Vücudu, jake'in ondan bir öpücük çaldığı, hatta ona gülümsediği, onun yüzünden güldüğü, onun yanında mutlu olduğu her seferinde duyularını dolduran ani coşku patlamasından yorulmuyordu.


°°°°°°°°°°°°°°°°°°°°°°°°°°°°°°°°°°°°°°°°°°°°°°°°°°°°

"Günaydın jake" diye mırıldanmıştı yarı uykulu niki. Kasesindeki mısır gevreğini ve sütü karıştırırken sesi uykuluktan biraz sert çıkmıştı. Jake onun yanından geçerken gözleri arkasında uçuşuyordu.

"Günaydın nikim" jake saçlarını karıştırmıştı. Mutfağa doğru yürümüştü ve bir kase almıştı. Niki'nin mısır gevreğini ve sütü koymadığını fark etmişti. Niki'nin elindeki mısır gevreğini yavaşça düşürmek üzere olduğunu ve gözlerini kapatıp zorlukla ayakta kalıp uyuyakaldığını görmüştü.

Jake, niki'yi hafifçe dürtmüştü. Tam o sıra da niki uyanmıştı ve elindeki mısır gevreğini kasesine dökmüştü. Üzerine süt ekleyip, oturmak için yemek masasına doğru ilerlemişti.

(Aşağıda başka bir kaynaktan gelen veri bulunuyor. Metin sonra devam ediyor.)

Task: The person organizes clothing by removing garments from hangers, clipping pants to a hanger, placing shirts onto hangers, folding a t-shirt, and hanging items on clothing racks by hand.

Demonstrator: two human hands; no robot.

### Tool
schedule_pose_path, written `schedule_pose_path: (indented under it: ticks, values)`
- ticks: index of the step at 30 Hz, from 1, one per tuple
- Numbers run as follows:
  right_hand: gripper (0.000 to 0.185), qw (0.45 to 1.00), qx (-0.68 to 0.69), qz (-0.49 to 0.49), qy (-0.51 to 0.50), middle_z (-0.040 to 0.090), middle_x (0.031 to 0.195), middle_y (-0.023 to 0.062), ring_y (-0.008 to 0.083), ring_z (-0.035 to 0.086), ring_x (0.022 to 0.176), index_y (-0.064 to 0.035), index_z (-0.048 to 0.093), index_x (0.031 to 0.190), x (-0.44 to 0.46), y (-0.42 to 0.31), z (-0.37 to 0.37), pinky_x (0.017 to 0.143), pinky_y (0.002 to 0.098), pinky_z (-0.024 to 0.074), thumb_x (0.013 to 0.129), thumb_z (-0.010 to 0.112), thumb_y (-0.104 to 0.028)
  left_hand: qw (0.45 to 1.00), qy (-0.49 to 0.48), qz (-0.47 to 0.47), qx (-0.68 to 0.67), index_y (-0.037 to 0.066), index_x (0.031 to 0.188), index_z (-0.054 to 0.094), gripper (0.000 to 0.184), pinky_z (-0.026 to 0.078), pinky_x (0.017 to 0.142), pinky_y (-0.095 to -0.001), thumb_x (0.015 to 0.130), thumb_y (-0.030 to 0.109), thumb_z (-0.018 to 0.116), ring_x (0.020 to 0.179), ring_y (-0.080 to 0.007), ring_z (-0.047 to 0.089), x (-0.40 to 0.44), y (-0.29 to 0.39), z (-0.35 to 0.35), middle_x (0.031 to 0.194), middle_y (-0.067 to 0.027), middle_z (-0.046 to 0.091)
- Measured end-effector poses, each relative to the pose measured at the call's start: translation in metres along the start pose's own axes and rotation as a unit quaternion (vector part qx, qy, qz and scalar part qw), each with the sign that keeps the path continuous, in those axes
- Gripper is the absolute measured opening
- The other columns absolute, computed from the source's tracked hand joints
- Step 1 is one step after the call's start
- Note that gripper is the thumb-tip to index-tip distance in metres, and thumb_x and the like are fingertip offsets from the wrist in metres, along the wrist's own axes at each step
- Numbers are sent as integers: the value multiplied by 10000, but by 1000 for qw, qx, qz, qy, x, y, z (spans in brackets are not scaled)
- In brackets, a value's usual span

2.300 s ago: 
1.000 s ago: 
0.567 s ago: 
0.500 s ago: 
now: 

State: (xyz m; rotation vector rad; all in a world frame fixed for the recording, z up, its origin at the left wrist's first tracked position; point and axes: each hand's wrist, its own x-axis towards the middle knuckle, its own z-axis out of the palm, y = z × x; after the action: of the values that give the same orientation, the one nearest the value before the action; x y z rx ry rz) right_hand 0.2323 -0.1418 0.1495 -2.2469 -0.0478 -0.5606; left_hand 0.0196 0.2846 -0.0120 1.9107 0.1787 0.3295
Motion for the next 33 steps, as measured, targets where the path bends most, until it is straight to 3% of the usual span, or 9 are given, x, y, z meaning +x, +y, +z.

Niki, kaşığını sütün içine koyarken gerçekçi bir ses tonuyla, "Bence ıslak mısır gevreği, çıtır mısır gevreğinden çok daha iyi" diye açıklamıştı. Göz ucuyla jake'in kendi seçimine burun kıvırdığını fark etmişti.

"Ne oldu? Islak mısır gevreğini daha çok sevdiğimi bildiğini sanıyordum" niki somurtmuştu ve sarı saçlarını düzeltmişti. Jake basit bir sırıtışla başını sallamıştı ve mısır gevreğinden biraz yemişti.

"Yıllardır süren en iyi dostluğumuzdan sonra, hâlâ mısır gevreğini ne kadar sevdiğimi bilmiyor musun?" Niki çileden çıkmıştı. Kırgın ses tonu jake'in kahvaltısında boğulmasına neden olmuştu.
"Bu acıtıyor jake, bu acıtıyor"

"Biliyorum, sadece çıtır mısır gevreği çok daha iyi" jake mırıldanırken, niki'nin elinin üzerine elini koymuştu.

Jake oturma odasına dönmeden önce niki'nin yanağına hızlı bir öpücük kondurmuştu. O sırada niki tepki veremeyecek kadar yorgundu. Biraz dinlenmek için kanepeye uzanmıştı.

°°°°°°°°°°°°°°°°°°°°°°°°°°°°°°°°°°°°°°°°°°°°°°°°°°°°

Niki gözünü açtığı sırada jake yavaşça saçlarını okşuyordu. Nedense kendini biraz kötü hissediyordu. Jake'e dönmüştü ve ona beni sevmeye devam et dermiş gibi daha da çok sokulmuştu. "Şimdi daha iyi misin?" Jake bu sefer niki'nin yanaklarını yavaşça okşamaya başlamıştı. Niki jake'in neden öyle bir soru sorduğunu merak etmişti, uyurken bir şey mi olmuştu diye düşünmeye başlamıştı.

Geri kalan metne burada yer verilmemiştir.